[libcxx-commits] [libcxx] [libc++] Mark __{emplace, push}_back_slow_path as noinline (PR #94379)

via libcxx-commits libcxx-commits at lists.llvm.org
Tue Jun 4 12:04:14 PDT 2024


EricWF wrote:

> > My tendency here is to trust the compiler. The example output on the code presented in the bug may seem silly, but why wouldn't the compiler inline there? It's the only function in a translation unit, and it contains a couple of lines. I wonder under what circumstances the compiler chooses to not inline the code.
> 
> My point is that the code is wrongheaded. Either the compiler inlines everything and enormous bloat is caused, and if it decides not to inline performance in useful cases drops like a rock. The code should be written that the performance of the fast path is superior independent of the inline/outline decisions.

I agree, it would be nice if we could have it all.

Could you talk about the concrete problem that lead you here? 
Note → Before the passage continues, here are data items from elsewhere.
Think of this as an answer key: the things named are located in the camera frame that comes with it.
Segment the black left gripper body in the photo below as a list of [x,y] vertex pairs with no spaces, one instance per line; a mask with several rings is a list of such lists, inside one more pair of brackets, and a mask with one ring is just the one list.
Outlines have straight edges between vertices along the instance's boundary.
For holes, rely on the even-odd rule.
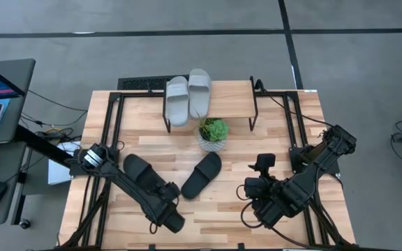
[[181,191],[176,183],[169,182],[169,183],[165,183],[164,185],[158,187],[158,194],[165,201],[172,202],[176,199],[177,204],[178,204]]

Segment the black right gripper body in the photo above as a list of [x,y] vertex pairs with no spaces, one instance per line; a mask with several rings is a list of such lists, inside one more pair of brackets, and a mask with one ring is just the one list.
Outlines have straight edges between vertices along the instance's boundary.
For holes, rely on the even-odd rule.
[[274,186],[277,179],[274,176],[246,178],[244,181],[245,196],[249,199],[269,199],[274,197]]

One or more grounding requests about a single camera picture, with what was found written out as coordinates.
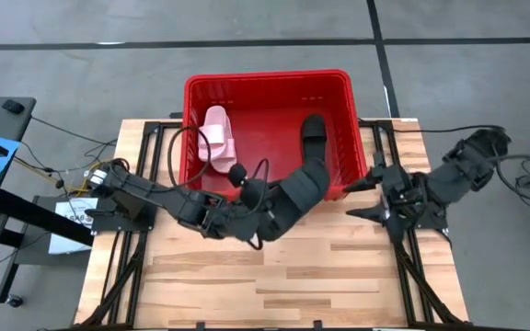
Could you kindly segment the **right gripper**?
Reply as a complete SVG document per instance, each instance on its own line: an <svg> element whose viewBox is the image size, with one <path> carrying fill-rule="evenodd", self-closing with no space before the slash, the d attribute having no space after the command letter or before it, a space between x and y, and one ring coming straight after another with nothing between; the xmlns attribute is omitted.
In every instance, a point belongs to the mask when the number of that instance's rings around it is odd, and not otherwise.
<svg viewBox="0 0 530 331"><path fill-rule="evenodd" d="M382 191L382 206L346 211L352 217L366 219L385 226L391 243L402 243L405 232L414 228L426 209L427 198L421 186L413 180L401 165L378 165L371 175L347 185L344 192L375 189Z"/></svg>

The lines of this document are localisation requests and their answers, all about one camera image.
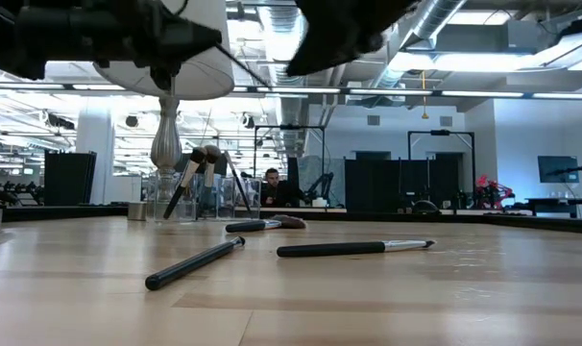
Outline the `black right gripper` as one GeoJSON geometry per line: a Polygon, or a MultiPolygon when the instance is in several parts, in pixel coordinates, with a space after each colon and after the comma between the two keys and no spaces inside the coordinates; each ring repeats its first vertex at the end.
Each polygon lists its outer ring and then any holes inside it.
{"type": "MultiPolygon", "coordinates": [[[[418,0],[296,0],[295,4],[308,21],[327,19],[360,25],[390,25],[419,7],[418,0]]],[[[327,70],[378,51],[383,44],[381,32],[310,24],[285,74],[298,77],[327,70]]]]}

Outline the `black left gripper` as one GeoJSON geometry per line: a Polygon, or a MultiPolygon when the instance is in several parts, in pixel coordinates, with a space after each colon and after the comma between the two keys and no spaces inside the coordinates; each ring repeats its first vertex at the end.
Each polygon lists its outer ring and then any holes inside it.
{"type": "Polygon", "coordinates": [[[192,21],[172,24],[172,62],[162,55],[174,15],[160,1],[0,1],[0,69],[42,80],[50,61],[148,67],[157,87],[172,88],[176,63],[214,48],[222,33],[192,21]]]}

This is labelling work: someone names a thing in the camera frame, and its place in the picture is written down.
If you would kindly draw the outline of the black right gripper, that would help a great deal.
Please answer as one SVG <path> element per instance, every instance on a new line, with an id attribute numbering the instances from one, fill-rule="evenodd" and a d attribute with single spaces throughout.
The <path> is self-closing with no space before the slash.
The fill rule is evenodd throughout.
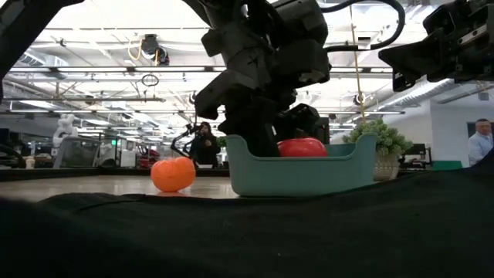
<path id="1" fill-rule="evenodd" d="M 455 0 L 440 5 L 423 21 L 428 36 L 381 50 L 378 57 L 392 69 L 395 93 L 422 78 L 456 83 L 493 80 L 493 0 Z"/>

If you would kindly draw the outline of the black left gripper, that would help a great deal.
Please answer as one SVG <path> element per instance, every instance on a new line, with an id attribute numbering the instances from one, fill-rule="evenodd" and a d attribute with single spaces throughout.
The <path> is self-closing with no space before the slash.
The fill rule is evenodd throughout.
<path id="1" fill-rule="evenodd" d="M 235 22 L 211 29 L 201 38 L 207 54 L 221 55 L 226 69 L 197 94 L 195 112 L 215 119 L 224 105 L 225 120 L 218 129 L 242 137 L 257 157 L 278 157 L 276 140 L 314 137 L 330 143 L 329 118 L 321 117 L 314 107 L 301 103 L 279 114 L 277 110 L 277 103 L 293 102 L 295 89 L 329 80 L 329 60 L 323 49 L 327 25 L 299 22 L 286 31 L 286 35 L 275 33 L 273 46 Z M 269 100 L 252 100 L 256 97 Z"/>

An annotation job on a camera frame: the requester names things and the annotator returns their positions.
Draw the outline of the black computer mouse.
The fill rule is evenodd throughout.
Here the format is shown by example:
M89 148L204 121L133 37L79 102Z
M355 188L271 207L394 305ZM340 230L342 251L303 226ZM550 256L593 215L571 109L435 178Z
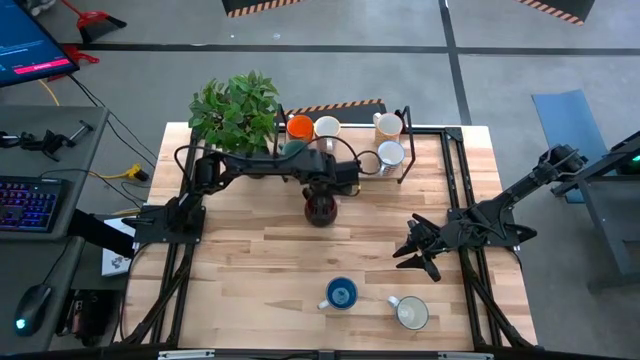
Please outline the black computer mouse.
M18 336L28 337L35 334L44 321L53 289L40 283L29 287L20 299L15 315L15 332Z

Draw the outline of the orange-inside mug white handle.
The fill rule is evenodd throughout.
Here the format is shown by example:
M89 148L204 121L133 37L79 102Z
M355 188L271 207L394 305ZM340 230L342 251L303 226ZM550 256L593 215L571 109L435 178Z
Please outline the orange-inside mug white handle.
M313 120L306 115L291 115L286 124L287 138L310 142L314 135Z

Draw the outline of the computer monitor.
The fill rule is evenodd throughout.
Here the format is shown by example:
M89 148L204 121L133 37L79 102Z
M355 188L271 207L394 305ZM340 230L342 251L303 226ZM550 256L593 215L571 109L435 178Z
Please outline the computer monitor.
M18 0L0 0L0 88L78 70L79 65Z

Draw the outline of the green plant black pot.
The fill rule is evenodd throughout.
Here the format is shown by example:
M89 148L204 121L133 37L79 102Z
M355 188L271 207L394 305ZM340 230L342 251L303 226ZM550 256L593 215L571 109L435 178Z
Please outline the green plant black pot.
M278 91L260 72L212 79L193 95L189 126L206 144L236 155L267 154L276 134Z

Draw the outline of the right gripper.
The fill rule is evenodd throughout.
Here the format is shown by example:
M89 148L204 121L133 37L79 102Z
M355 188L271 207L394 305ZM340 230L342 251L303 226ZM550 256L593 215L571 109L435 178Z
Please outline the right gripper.
M441 280L441 274L434 264L432 253L449 252L466 246L472 233L472 224L467 220L456 220L439 227L417 213L411 215L409 228L413 240L433 240L426 247L413 240L407 240L392 255L400 258L411 255L396 265L398 269L421 269L434 281Z

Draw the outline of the white mug blue leaf pattern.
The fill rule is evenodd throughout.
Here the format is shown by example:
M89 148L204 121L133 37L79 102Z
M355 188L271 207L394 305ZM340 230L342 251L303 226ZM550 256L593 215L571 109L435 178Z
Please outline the white mug blue leaf pattern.
M396 141L387 140L382 142L377 147L376 153L380 162L378 176L390 176L402 165L405 159L405 150Z

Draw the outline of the cream mug orange pattern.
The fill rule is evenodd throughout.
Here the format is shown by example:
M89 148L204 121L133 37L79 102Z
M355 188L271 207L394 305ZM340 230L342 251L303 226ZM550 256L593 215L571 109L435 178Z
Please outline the cream mug orange pattern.
M335 147L336 138L339 136L341 124L332 116L322 116L314 123L314 133L317 138L316 145L320 151L331 153Z

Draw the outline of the teal mug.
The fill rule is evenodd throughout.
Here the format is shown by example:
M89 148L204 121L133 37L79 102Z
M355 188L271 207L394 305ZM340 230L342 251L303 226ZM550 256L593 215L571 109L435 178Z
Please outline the teal mug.
M306 141L302 140L290 140L284 144L280 144L280 152L279 154L282 157L288 157L296 153L300 149L304 149L307 146Z

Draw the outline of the black angled block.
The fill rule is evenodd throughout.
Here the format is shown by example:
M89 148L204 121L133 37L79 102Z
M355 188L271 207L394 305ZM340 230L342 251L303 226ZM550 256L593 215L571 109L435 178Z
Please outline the black angled block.
M93 245L110 250L125 258L132 258L135 253L132 236L78 209L71 217L67 235L81 237Z

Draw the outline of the black box under desk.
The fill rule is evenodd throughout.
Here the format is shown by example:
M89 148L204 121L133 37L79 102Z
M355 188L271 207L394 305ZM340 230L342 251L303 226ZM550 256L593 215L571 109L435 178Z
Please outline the black box under desk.
M74 339L83 347L100 346L109 325L115 322L121 293L113 290L72 289L66 295L55 329L55 336Z

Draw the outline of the dark red round mug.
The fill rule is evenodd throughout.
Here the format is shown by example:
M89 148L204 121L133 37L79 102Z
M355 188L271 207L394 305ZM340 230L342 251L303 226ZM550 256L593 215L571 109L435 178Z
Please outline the dark red round mug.
M304 214L306 220L315 227L327 227L334 223L338 205L332 195L312 194L306 199Z

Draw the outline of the white mug red lattice pattern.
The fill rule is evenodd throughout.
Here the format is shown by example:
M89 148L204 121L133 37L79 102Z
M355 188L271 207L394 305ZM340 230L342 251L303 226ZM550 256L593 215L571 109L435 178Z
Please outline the white mug red lattice pattern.
M373 115L374 144L381 145L385 141L398 142L403 130L403 121L394 113L375 113Z

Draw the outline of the black clamp tool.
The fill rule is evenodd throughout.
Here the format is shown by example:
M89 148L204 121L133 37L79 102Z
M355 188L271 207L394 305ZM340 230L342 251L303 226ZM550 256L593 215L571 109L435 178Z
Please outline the black clamp tool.
M35 151L44 154L49 159L58 162L55 153L62 147L73 148L82 135L94 131L94 127L84 120L80 120L81 127L70 137L47 130L42 139L37 139L33 134L22 132L20 135L10 135L0 131L0 148L20 148L26 151Z

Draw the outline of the grey desk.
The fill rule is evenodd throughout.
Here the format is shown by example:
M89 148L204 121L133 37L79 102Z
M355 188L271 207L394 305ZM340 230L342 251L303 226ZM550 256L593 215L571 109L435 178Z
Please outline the grey desk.
M0 176L48 177L68 181L56 224L50 233L0 230L0 356L41 352L49 348L85 242L66 229L82 192L86 172L98 148L108 112L100 107L0 105L0 130L42 136L48 130L67 137L86 122L93 127L72 148L62 147L50 159L41 152L0 149ZM34 334L16 334L15 312L28 288L52 288L44 320Z

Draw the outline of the grey-white mug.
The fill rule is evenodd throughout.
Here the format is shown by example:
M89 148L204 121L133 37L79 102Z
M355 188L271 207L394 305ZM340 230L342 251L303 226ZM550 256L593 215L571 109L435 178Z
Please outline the grey-white mug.
M429 309L426 303L418 297L397 298L389 296L387 302L391 306L396 320L404 328L417 331L427 325L430 317Z
This conversation is lacking a grounding. It's easy to point at the "bloat", but why does "bloat" matter concretely to you?
Are you encountering production binaries where push_back is a problematically large portion of the final binary?



> 
> > However, when we prevent the compiler from inlining, we prevent it from optimizing away dead code.
> > Before you change, this silly example is optimized away.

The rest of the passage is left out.